Peter Titus - Contrary to what you've heard, Russia's capital is a great place to work. But bring your mittens
Moscow gets a disproportionate amount of bad press in the West. Stories of crime, corruption and political intrigue dominate the western European news about this huge country. To the outsider, Moscow looks forbidding, with its crumbling buildings, sinister cars, sober-suited businessmen and girls on the street … But what is life like in Moscow for the expatriate constructor? In fact, petty street crime statistics are surprisingly low, despite the city's population of 14 million (officially 9 million). And with the economy expanding, the construction sector is showing new growth.

Luxury apartment buildings to cater for the new Russian elite are springing up at every corner of the city. Despite the two-year slump that followed the rouble crash in 1998, the retail sector is growing again, with more stores opening every day. Ikea's first Moscow store, which opened over a year ago, has had 4 million customers so far and, remarkably, the Muscovites spend more than their counterparts in Sweden.

Even the industrial market is expanding, along with the quality of life of Moscow's middle class. For years now, middle-class Muscovites have been avid purchasers of foreign brands. But now the tide is turning against the importer, and corporations are planning to take advantage of low labour costs and avoid high import duties by making everything from confectionery to cars in Russia. Exports are at their highest level since the collapse of the Soviet Union, and foreign investment, which has overtaken pre-crash levels, continues to expand rapidly.

To the new international contractor, language is the first hurdle. Construction licensing is another. Adapting to the Russian construction hierarchy of client, technical supervisor, project author and general contractor is an interesting challenge for many, making design and build a difficult procurement route. Russian contractors usually rely on the designer pricing the works to the 1984 SNiP (a type of official Russian price books) and then multiplying the price 5000-fold! Developers working in Moscow face an uphill struggle and deserve admiration when they succeed: finding a site with clear title, gaining building approvals, then organising project finance (complete with complex international taxation issues), are all huge hurdles for property developers to overcome.

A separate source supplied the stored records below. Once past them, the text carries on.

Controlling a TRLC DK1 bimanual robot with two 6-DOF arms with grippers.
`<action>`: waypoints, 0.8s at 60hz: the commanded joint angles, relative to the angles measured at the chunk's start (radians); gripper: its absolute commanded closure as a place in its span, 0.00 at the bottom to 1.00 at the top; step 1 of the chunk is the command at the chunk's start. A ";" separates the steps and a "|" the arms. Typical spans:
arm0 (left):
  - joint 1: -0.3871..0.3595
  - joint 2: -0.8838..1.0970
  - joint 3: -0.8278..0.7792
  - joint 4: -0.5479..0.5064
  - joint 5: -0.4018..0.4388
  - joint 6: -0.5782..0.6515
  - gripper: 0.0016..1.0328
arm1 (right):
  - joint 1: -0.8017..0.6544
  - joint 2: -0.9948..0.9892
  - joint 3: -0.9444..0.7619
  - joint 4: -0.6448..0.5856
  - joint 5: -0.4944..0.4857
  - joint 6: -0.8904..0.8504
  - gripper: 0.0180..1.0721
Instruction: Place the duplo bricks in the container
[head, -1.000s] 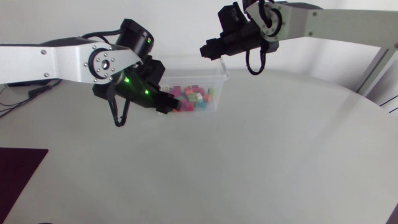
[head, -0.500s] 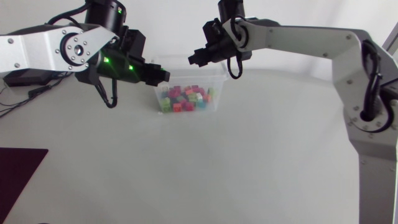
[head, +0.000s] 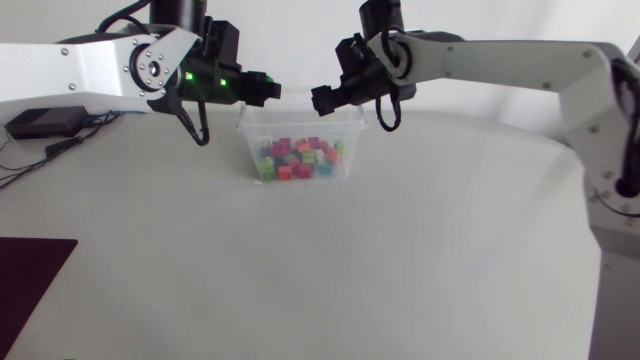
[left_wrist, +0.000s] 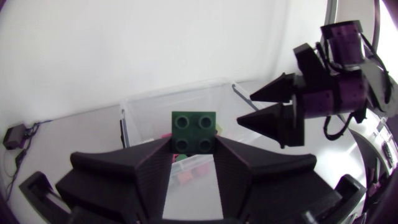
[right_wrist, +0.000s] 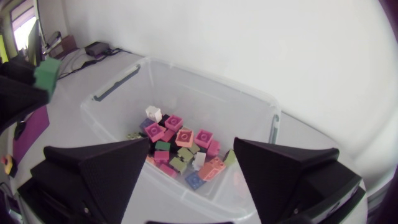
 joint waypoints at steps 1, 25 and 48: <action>0.000 0.050 0.045 0.034 0.008 -0.003 0.75 | -0.008 -0.108 -0.103 0.036 0.010 0.021 0.04; -0.027 0.232 0.219 0.080 0.002 -0.003 0.71 | -0.091 -0.394 -0.453 0.128 0.013 0.015 0.04; -0.027 0.395 0.393 0.089 -0.104 0.020 0.08 | -0.130 -0.628 -0.680 0.149 0.031 -0.019 0.04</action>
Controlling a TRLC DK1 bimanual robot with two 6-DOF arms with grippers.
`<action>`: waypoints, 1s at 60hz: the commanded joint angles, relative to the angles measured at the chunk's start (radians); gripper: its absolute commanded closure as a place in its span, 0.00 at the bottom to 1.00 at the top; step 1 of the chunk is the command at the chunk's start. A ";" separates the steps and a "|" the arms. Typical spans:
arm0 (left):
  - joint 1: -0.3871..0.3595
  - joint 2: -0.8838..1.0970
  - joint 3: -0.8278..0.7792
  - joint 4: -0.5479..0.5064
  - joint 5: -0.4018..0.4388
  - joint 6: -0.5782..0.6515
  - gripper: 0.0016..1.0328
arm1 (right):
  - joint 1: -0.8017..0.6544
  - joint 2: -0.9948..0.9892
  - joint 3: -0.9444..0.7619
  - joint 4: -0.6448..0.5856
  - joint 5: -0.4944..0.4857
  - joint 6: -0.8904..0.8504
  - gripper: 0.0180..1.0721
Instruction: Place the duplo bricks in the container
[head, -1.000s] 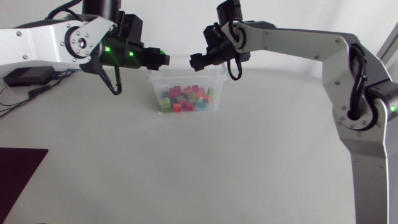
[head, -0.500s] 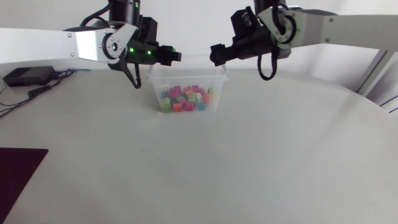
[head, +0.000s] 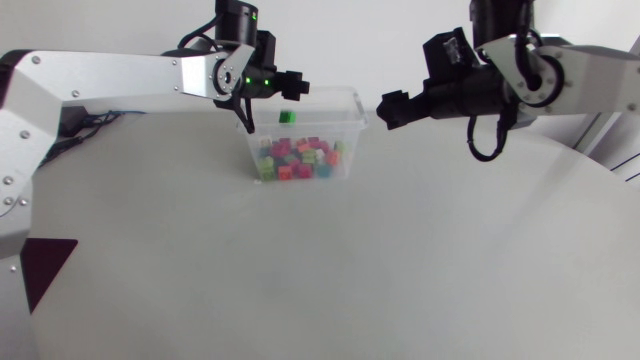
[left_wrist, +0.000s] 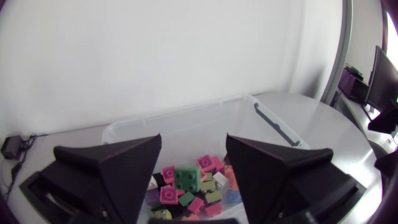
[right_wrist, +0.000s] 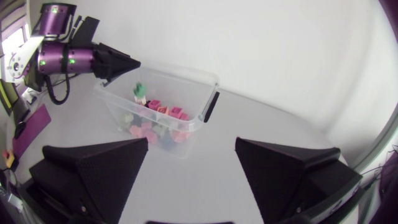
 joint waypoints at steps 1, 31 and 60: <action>0.001 0.023 0.044 0.001 -0.010 0.017 0.06 | -0.017 -0.072 -0.048 0.005 0.009 -0.015 0.04; 0.107 -0.447 -0.347 0.074 -0.010 0.071 0.05 | -0.103 -0.439 -0.264 0.051 0.146 -0.066 0.04; 0.233 -0.960 -0.875 0.207 -0.005 0.094 0.05 | -0.107 -0.822 -0.554 0.073 0.274 -0.121 0.04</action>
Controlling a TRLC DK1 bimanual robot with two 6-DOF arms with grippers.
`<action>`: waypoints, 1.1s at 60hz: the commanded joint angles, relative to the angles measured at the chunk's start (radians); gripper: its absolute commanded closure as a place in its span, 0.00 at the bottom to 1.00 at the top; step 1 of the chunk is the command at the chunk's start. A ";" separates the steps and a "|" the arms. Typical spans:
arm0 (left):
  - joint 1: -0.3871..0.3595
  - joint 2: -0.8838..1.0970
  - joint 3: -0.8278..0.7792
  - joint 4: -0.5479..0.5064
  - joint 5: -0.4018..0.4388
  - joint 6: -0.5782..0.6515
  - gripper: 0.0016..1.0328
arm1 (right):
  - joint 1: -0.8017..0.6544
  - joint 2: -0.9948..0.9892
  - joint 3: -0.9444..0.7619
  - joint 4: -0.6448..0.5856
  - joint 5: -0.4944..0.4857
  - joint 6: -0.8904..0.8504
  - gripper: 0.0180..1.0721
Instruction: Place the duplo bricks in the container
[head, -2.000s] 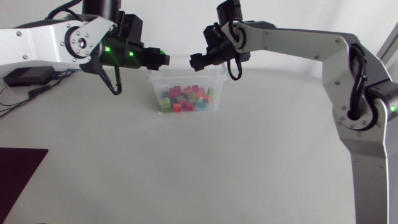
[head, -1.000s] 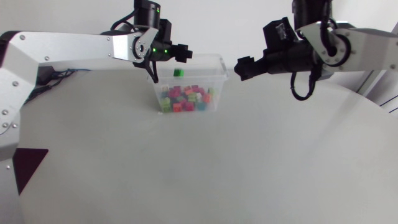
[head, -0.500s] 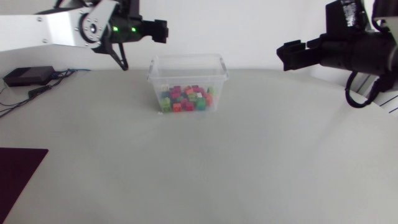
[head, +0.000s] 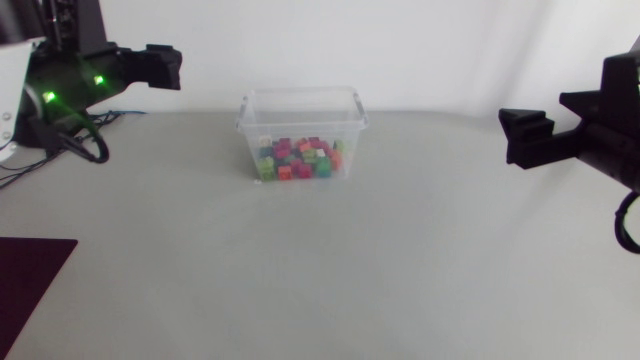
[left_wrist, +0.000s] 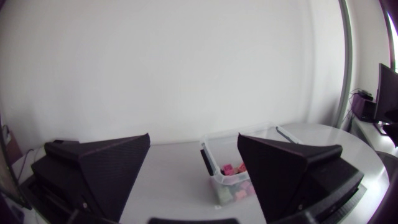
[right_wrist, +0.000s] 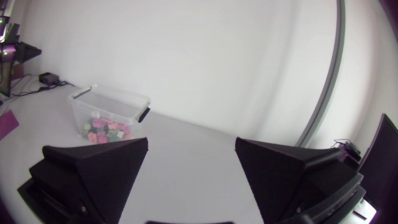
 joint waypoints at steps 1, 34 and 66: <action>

Ikea’s first Moscow store has had 4 million customers in a year – and Muscovites spend more than their counterparts in Sweden

Russian statutory site safety standards are high – theoretically. Unfortunately, enforcement is weak, and it takes a committed contractor to raise standards above those of a developing country. Because of its mafia reputation, newcomers might expect New York-style labour "protection" but this is not the case in Moscow: labour unions are ineffectual and the individual worker is on their own. Protection, where required, comes from state inspectors.

No description of life in Russia would be complete without some reference to the climate. The Russian winter takes no prisoners, and what is really impressive is that sites continue to operate despite the cold, with concrete poured in temperatures that would make UK contractors blanche.

For the international contractor, the experience of working in Russia is of a fusion of cultures, with Finns, Turks, Americans, Germans, French, Italian, Brits and Yugoslavs all adding something to the mix. The Russian community itself contains many minorities – high unemployment in the regions makes Moscow attractive to many Russians, though the city authorities strictly control registration of provincials, forcing them to work "on the black".